**What to work on:**
Give the number of lines in the records below that include "Note", and nothing more.

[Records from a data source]
##########

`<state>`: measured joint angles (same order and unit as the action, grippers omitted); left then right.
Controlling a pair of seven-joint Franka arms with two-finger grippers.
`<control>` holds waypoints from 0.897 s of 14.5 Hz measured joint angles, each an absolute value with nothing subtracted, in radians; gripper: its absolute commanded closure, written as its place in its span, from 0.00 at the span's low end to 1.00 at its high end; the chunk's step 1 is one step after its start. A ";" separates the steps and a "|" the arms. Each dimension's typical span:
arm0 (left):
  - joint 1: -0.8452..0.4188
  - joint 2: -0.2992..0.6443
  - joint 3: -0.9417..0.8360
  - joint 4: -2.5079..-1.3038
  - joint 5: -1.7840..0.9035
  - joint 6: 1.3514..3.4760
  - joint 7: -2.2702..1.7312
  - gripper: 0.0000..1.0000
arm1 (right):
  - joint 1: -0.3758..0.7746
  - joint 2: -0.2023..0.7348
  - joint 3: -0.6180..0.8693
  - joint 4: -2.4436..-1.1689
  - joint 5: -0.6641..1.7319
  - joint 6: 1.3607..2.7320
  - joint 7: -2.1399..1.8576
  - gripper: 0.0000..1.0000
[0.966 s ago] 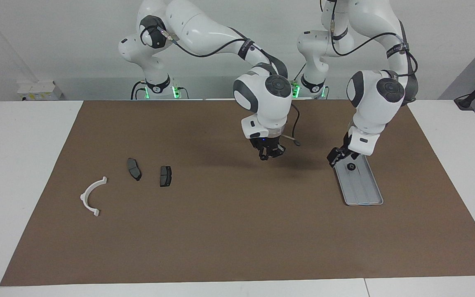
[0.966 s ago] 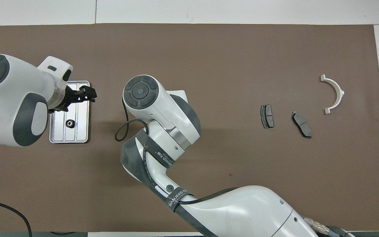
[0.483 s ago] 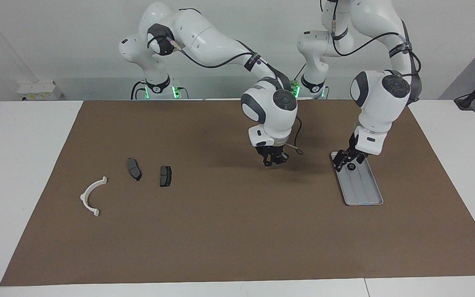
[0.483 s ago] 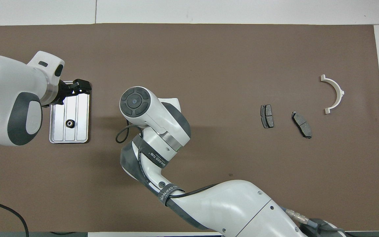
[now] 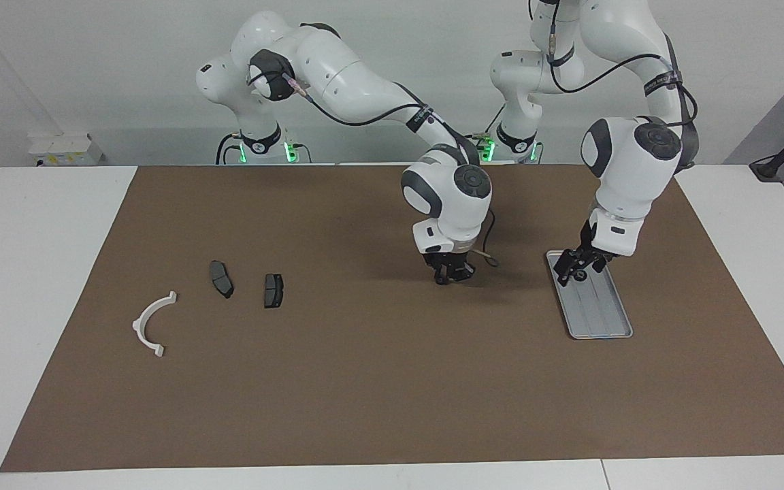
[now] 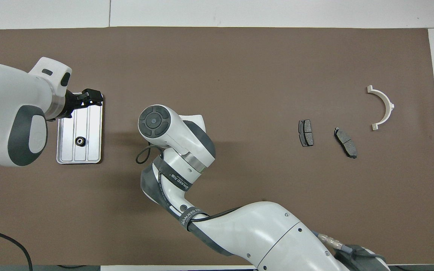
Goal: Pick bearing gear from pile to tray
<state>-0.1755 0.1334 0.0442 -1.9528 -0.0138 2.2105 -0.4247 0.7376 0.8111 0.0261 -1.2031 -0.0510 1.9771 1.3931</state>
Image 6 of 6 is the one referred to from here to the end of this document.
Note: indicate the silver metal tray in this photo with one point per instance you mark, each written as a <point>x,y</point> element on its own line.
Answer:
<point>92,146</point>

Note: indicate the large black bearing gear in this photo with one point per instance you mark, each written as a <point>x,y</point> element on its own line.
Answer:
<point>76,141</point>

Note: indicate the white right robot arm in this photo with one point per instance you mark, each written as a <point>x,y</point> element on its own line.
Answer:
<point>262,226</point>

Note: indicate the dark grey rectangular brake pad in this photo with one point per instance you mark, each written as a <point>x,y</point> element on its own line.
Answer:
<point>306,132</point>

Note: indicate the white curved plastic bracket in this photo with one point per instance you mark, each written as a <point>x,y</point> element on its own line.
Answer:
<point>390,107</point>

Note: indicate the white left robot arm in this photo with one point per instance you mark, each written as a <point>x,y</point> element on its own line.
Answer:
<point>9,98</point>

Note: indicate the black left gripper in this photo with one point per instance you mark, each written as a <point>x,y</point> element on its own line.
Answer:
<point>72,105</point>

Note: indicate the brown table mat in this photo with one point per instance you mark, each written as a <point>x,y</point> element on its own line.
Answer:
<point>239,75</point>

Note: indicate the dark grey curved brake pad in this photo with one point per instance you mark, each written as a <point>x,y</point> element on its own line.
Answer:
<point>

##########

**Response box:**
9